Changing your hosting

Follow this guide to minimize the impact of changing your site's hosting infrastructure on the site's performance in Google Search. A change in hosting infrastructure means switching hosting providers or moving to a content distribution network (CDN). This guide is only for migrations that don't affect the user-visible URL.

Overview

  1. Prepare the new hosting infrastructure. Upload your content to the new servers or configure your CDN and your origin servers, and test it.
  2. Start the site move. Change the DNS settings of your domain name to point to the new hosting infrastructure. This step is the actual site move step that starts the process of sending your traffic to the new infrastructure.
  3. Monitor traffic. Keep tabs on the traffic served by the old and new hosting.
  4. Shut down. Shut down the old hosting infrastructure when you're confident that all users, including Googlebot, are receiving content correctly from the new infrastructure and no one is using the old infrastructure.

Prepare the new hosting infrastructure

This section covers steps to take before you start the actual infrastructure move.

Copy and test your new site

First, upload a copy of your site to your new hosting provider. What a "copy of your website" means depends entirely on your old content management platform; it may be actual HTML files that you replicate on your new hosting platform, or a database export that you have to import in the new location. Once you do that, verify that it works as expected by thoroughly testing all aspects of how your users interact with your site. Here are a few suggestions:

  • Create a testing environment, perhaps with IP-restricted access, through which you test all of the features before the website goes live.
  • Open your new site in a web browser and review all elements of your site: pages, images, forms, and downloads (such as PDF files).
  • Allow for public testing with a temporary hostname for your new infrastructure (like beta.example.com) so you can test accessibility by browsers. A temporary hostname can help you test whether Googlebot can reach your site or not. To prevent accidentally letting the test site get indexed, add the noindex robots rule to the HTML or the HTTP headers of your pages.

Check that Googlebot is able to access the new hosting infrastructure

If you don't already have a Search Console account, create a new account for your site to help you monitor Google access and traffic. If you created a temporary hostname for your new site, verify that property as well. Check that Googlebot can access your new infrastructure using the URL Inspection Tool in Search Console.

Lower the TTL value for your DNS records

You can help make your site move go faster if you lower your site DNS records' TTL value, which will allow the new settings to propagate to ISPs faster. DNS settings are usually cached by ISPs based on the specified Time to Live (TTL) setting. Consider lowering the TTL to a conservative low value (for example, a few hours) at least a week in advance of the move to refresh DNS caches faster.

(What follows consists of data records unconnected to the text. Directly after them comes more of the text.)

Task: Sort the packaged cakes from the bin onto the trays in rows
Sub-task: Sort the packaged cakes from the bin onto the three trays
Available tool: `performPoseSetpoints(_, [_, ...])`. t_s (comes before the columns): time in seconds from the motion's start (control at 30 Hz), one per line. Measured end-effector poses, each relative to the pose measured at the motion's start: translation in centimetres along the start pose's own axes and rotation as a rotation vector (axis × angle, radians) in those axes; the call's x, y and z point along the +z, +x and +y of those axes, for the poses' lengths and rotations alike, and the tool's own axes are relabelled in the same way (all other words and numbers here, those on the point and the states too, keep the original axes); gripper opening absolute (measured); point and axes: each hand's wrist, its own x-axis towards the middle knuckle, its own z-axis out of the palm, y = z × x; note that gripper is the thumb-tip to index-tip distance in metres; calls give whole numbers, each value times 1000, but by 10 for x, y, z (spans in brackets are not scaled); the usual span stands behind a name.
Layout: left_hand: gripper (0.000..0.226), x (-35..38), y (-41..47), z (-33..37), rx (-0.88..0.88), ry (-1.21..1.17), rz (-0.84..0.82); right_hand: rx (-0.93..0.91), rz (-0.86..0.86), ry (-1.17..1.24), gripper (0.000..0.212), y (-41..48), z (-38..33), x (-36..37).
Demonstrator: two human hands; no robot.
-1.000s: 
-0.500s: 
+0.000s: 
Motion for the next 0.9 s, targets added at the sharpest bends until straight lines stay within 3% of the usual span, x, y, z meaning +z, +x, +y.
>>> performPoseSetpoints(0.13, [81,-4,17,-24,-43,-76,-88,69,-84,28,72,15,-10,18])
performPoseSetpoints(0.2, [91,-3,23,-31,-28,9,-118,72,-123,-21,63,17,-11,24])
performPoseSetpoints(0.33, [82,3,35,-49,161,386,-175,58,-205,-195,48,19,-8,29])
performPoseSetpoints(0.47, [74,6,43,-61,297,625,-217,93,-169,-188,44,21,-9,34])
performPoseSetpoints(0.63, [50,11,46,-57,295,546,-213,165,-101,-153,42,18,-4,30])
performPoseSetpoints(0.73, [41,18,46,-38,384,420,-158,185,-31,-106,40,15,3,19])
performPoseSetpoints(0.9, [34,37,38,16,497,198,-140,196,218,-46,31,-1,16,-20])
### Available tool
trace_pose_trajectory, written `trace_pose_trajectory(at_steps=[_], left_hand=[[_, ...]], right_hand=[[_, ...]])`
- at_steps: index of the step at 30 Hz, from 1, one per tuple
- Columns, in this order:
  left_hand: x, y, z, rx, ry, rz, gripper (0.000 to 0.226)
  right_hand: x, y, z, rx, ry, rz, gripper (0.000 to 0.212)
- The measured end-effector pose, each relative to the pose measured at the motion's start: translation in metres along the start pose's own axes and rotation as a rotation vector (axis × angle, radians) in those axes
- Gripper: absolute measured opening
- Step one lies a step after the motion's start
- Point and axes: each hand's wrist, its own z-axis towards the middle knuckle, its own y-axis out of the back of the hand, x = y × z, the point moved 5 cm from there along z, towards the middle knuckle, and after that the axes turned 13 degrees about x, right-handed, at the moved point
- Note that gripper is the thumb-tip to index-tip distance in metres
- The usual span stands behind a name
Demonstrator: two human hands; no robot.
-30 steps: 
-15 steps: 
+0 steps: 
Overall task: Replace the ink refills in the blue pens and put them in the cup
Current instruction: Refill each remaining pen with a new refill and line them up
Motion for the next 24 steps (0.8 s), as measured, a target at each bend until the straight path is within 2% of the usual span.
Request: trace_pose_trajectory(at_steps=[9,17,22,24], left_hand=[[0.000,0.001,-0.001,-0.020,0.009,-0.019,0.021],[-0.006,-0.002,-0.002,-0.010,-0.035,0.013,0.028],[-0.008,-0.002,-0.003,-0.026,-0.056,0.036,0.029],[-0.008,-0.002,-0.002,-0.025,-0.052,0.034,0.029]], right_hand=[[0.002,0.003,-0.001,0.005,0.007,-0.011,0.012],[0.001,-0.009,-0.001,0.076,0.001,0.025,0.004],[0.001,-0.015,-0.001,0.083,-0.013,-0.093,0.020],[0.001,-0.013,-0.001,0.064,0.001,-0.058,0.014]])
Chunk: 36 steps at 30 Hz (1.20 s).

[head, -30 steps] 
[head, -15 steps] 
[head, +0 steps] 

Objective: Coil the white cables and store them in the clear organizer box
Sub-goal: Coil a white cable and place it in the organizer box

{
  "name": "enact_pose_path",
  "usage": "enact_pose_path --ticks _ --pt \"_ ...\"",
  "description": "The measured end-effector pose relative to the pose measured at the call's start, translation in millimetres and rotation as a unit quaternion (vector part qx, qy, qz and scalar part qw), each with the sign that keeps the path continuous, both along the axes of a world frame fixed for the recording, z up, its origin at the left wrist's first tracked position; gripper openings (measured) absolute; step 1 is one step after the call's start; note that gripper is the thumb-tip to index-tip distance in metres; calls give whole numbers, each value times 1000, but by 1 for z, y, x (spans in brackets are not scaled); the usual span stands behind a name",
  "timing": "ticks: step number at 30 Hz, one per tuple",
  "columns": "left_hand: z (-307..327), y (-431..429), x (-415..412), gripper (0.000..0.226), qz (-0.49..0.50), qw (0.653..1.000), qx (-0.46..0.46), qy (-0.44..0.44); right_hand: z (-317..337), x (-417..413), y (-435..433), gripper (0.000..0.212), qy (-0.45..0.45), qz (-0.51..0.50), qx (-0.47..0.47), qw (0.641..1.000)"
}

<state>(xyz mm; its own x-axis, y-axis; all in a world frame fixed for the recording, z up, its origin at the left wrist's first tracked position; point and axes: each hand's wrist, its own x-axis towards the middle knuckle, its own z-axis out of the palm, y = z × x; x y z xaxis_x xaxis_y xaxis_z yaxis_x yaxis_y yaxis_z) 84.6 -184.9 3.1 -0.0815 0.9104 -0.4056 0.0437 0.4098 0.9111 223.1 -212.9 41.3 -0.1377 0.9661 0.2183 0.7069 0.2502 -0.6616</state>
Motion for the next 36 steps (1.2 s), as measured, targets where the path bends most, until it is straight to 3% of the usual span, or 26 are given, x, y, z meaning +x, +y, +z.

Review Search Console verification

Make sure your Search Console verification will continue to work after the hosting move.

If you're using the HTML file method to verify ownership of your site in Search Console, make sure you don't forget to include your current verification file in your new copy of the site.

Likewise, if you include in your content management system's (CMS) templates a meta tag or Google Analytics to verify ownership, ensure the new CMS copy includes these as well.

Start the move

The move process is as follows.

  1. Remove any temporary blocks to crawling. While building the new copy of a site, some site owners use a robots.txt file to disallow all crawling by Googlebot and other crawlers, or use noindex meta tags or HTTP headers to block indexing of content. Be sure to remove any such blocks from the new copy of the site when you're ready to start the move.
  2. Update the DNS settings. You start the move by updating the DNS records to point to the new hosting provider. Check with your DNS provider for how to do that.

Monitor traffic

To monitor that your infrastructure change is going smoothly:

  • Keep an eye on the server logs on both new and old servers.
    As DNS setting propagates and the site traffic moves, you'll notice a drop in traffic logged on the old servers and a corresponding increase in traffic on the new servers.
  • Use different public DNS checking tools.
    Check that different ISPs around the world are updating to your new DNS settings correctly.
  • Monitor crawling.
    Monitor the Index coverage graphs in Search Console.

A note about Googlebot's crawl rate

When you change hosting infrastructure, it's normal to see a temporary drop in Googlebot's crawl rate immediately after the launch, followed by a steady increase over the next few days, potentially to rates that may be higher than before the move.

This fluctuation occurs because we determine crawl rate for a site based on many signals, and these signals change when your hosting changes. As long as Googlebot doesn't encounter any serious problems or slowdowns when accessing your new serving infrastructure, it will try to crawl your site as fast as necessary and possible.

Shut down old hosting

Check the server logs on the old provider and, once the traffic to the old provider reaches zero, you can shut down your old hosting infrastructure. This completes the hosting change.